(Beginning of RECORDS PROVIDED)

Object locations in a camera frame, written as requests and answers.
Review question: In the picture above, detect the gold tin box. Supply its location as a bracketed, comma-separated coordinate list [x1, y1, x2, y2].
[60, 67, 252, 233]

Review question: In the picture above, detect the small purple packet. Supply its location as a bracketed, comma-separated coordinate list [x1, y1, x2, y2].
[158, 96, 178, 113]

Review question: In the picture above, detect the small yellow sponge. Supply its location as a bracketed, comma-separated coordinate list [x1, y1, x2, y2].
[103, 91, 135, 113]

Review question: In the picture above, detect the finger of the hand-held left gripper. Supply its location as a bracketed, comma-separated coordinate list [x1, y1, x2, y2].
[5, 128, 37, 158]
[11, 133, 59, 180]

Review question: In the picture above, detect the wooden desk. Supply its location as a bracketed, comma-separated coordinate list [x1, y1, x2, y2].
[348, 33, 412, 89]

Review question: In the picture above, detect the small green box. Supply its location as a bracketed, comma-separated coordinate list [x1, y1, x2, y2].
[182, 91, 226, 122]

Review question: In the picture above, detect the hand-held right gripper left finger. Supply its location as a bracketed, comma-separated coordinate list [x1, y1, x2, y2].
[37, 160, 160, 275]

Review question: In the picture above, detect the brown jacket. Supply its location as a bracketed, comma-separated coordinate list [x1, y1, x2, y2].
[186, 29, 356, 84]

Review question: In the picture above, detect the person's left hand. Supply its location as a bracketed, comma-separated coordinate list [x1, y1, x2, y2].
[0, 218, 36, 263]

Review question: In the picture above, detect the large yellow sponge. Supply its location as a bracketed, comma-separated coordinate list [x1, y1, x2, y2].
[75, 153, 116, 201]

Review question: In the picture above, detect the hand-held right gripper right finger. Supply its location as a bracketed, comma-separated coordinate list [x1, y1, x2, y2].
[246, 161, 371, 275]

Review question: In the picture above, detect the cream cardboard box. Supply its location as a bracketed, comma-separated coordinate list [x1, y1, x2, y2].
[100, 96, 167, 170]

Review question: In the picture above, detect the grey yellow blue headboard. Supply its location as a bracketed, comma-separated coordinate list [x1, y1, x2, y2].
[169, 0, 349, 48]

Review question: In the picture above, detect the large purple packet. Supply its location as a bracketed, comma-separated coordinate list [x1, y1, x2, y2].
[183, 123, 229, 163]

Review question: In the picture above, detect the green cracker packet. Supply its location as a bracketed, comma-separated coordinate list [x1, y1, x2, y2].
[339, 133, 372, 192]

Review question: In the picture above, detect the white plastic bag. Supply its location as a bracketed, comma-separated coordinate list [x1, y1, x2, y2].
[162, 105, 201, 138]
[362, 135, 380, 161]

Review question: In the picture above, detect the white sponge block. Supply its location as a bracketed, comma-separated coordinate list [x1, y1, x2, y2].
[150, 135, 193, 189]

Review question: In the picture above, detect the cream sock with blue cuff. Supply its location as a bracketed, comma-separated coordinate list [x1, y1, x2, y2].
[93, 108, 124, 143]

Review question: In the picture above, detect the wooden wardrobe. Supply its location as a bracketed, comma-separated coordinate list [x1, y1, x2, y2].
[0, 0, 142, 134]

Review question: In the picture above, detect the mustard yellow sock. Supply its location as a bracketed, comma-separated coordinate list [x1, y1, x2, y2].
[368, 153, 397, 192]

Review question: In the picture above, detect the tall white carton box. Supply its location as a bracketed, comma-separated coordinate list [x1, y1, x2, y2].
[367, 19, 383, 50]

(End of RECORDS PROVIDED)

■ **YOUR GOAL**: Print the complete listing again, exactly as it stands.

■ **WRITTEN RESPONSE**:
Object locations in a camera frame, written as requests and answers.
Review question: In the picture above, detect the gold tin box. Supply its location as a bracketed, comma-separated coordinate list [x1, y1, x2, y2].
[60, 67, 252, 233]

Review question: In the picture above, detect the small purple packet. Supply its location as a bracketed, comma-separated coordinate list [x1, y1, x2, y2].
[158, 96, 178, 113]

Review question: In the picture above, detect the small yellow sponge. Supply its location as a bracketed, comma-separated coordinate list [x1, y1, x2, y2].
[103, 91, 135, 113]

Review question: In the picture above, detect the finger of the hand-held left gripper. Supply its location as a bracketed, comma-separated coordinate list [x1, y1, x2, y2].
[5, 128, 37, 158]
[11, 133, 59, 180]

Review question: In the picture above, detect the wooden desk. Supply its location as a bracketed, comma-separated coordinate list [x1, y1, x2, y2].
[348, 33, 412, 89]

Review question: In the picture above, detect the small green box. Supply its location as a bracketed, comma-separated coordinate list [x1, y1, x2, y2].
[182, 91, 226, 122]

Review question: In the picture above, detect the hand-held right gripper left finger. Supply its location as a bracketed, comma-separated coordinate list [x1, y1, x2, y2].
[37, 160, 160, 275]

Review question: In the picture above, detect the brown jacket. Supply its location as a bracketed, comma-separated coordinate list [x1, y1, x2, y2].
[186, 29, 356, 84]

Review question: In the picture above, detect the person's left hand. Supply its location as a bracketed, comma-separated coordinate list [x1, y1, x2, y2].
[0, 218, 36, 263]

Review question: In the picture above, detect the large yellow sponge. Supply its location as a bracketed, comma-separated coordinate list [x1, y1, x2, y2].
[75, 153, 116, 201]

Review question: In the picture above, detect the hand-held right gripper right finger. Supply its location as a bracketed, comma-separated coordinate list [x1, y1, x2, y2].
[246, 161, 371, 275]

Review question: In the picture above, detect the cream cardboard box. Supply its location as a bracketed, comma-separated coordinate list [x1, y1, x2, y2].
[100, 96, 167, 170]

Review question: In the picture above, detect the grey yellow blue headboard. Supply its location as a bracketed, comma-separated coordinate list [x1, y1, x2, y2].
[169, 0, 349, 48]

Review question: In the picture above, detect the large purple packet. Supply its location as a bracketed, comma-separated coordinate list [x1, y1, x2, y2].
[183, 123, 229, 163]

Review question: In the picture above, detect the green cracker packet. Supply its location as a bracketed, comma-separated coordinate list [x1, y1, x2, y2].
[339, 133, 372, 192]

Review question: In the picture above, detect the white plastic bag. Supply its location as a bracketed, comma-separated coordinate list [x1, y1, x2, y2].
[162, 105, 201, 138]
[362, 135, 380, 161]

Review question: In the picture above, detect the white sponge block. Supply its location as a bracketed, comma-separated coordinate list [x1, y1, x2, y2].
[150, 135, 193, 189]

Review question: In the picture above, detect the cream sock with blue cuff. Supply its location as a bracketed, comma-separated coordinate list [x1, y1, x2, y2].
[93, 108, 124, 143]

Review question: In the picture above, detect the wooden wardrobe. Supply its location as a bracketed, comma-separated coordinate list [x1, y1, x2, y2].
[0, 0, 142, 134]

Review question: In the picture above, detect the mustard yellow sock. Supply its location as a bracketed, comma-separated coordinate list [x1, y1, x2, y2].
[368, 153, 397, 192]

Review question: In the picture above, detect the tall white carton box. Supply its location as a bracketed, comma-separated coordinate list [x1, y1, x2, y2].
[367, 19, 383, 50]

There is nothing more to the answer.